Current status of drug therapies for osteoporosis and the search for stem cells adapted for bone regenerative medicine

  • Yoshikazu MikamiEmail author
  • Taro Matsumoto
  • Koichiro Kano
  • Taku Toriumi
  • Masanori Somei
  • Masaki J. Honda
  • Kazuo Komiyama
Review Article

Abstract

A number of factors can lead to bone disorders such as osteoporosis, in which the balance of bone resorption vs. bone formation is upset (i.e., more bone is resorbed than is formed). The result is a loss of bone mass, with a concomitant decrease in bone density. Drugs for osteoporosis can be broadly classified as “bone resorption inhibitors”, which impede bone resorption by osteoclasts, and “bone formation accelerators”, which augment bone formation by osteoblasts. Here, we describe representative drugs in each class, i.e., the bisphosphonates and the parathyroid hormone. In addition, we introduce two novel bone formation accelerators, SST-VEDI and SSH-BMI, which are currently under investigation by our research group. On the other hand, regenerative therapy, characterized by (ideally) the use of a patient’s own cells to regenerate lost tissue, is now a matter of global interest. At present, candidate cell sources for regenerative therapy include embryonic stem cells (created from embryos based on the fertilization of oocytes), induced pluripotent stem cells (created artificially by using somatic cells as the starting material), and somatic stem cells (found in the tissues of the adult body). This review summarizes the identifying features and the therapeutic potential of each of these stem cell types for bone regenerative medicine.
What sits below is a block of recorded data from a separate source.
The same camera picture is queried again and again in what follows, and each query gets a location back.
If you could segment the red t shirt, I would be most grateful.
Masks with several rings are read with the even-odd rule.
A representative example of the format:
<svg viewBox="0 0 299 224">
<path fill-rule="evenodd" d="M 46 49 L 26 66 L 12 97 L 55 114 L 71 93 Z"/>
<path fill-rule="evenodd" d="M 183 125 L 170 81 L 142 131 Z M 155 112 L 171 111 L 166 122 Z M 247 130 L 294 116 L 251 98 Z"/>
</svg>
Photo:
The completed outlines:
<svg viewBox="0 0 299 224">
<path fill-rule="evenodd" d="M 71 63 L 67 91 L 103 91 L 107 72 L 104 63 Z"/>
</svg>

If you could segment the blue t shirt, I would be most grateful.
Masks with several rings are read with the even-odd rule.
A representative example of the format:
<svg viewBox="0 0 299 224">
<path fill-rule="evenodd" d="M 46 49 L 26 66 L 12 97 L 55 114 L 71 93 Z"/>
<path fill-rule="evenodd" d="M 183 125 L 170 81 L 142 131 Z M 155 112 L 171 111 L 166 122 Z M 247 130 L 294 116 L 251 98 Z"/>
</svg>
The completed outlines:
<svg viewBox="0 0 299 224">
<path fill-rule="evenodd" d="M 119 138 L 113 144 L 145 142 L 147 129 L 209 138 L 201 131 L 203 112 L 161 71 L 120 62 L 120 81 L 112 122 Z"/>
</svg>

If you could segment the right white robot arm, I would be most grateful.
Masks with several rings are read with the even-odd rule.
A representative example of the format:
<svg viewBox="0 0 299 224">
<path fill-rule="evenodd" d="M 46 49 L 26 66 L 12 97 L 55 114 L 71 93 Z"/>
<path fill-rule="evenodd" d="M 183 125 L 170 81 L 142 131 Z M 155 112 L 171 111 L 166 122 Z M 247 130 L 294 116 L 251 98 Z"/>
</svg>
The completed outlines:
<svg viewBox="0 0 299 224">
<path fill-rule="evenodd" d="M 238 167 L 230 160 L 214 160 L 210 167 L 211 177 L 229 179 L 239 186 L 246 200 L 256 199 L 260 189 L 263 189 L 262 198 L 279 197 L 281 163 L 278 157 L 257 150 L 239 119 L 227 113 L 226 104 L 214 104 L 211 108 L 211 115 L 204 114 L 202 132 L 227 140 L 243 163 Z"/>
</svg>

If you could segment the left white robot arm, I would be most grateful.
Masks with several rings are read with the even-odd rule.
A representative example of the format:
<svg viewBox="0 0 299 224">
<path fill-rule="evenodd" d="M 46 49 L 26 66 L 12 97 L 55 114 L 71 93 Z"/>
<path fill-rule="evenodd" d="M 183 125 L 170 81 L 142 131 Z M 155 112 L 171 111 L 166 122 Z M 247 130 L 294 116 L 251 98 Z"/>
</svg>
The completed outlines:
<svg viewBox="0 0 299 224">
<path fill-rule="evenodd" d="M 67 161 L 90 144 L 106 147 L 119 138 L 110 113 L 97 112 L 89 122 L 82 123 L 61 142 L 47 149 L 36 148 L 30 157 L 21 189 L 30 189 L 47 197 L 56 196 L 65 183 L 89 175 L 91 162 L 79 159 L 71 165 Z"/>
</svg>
Although a number of different kinds of somatic stem cells have been reported, we turn our attention toward two that are of particular interest for prospective applications in bone repair: the dedifferentiated fat cell, and the deciduous dental pulp-derived stem cell.

Keywords

Osteoporosis SST-VEDI SSH-BMI DFAT cell DDPSC 

Notes

Acknowledgments

This work was supported in part by grants from A-STEP; Adaptable and Seamless Technology Transfer Program through target-driven R&D (Exploratory Research).

Conflict of interest

None.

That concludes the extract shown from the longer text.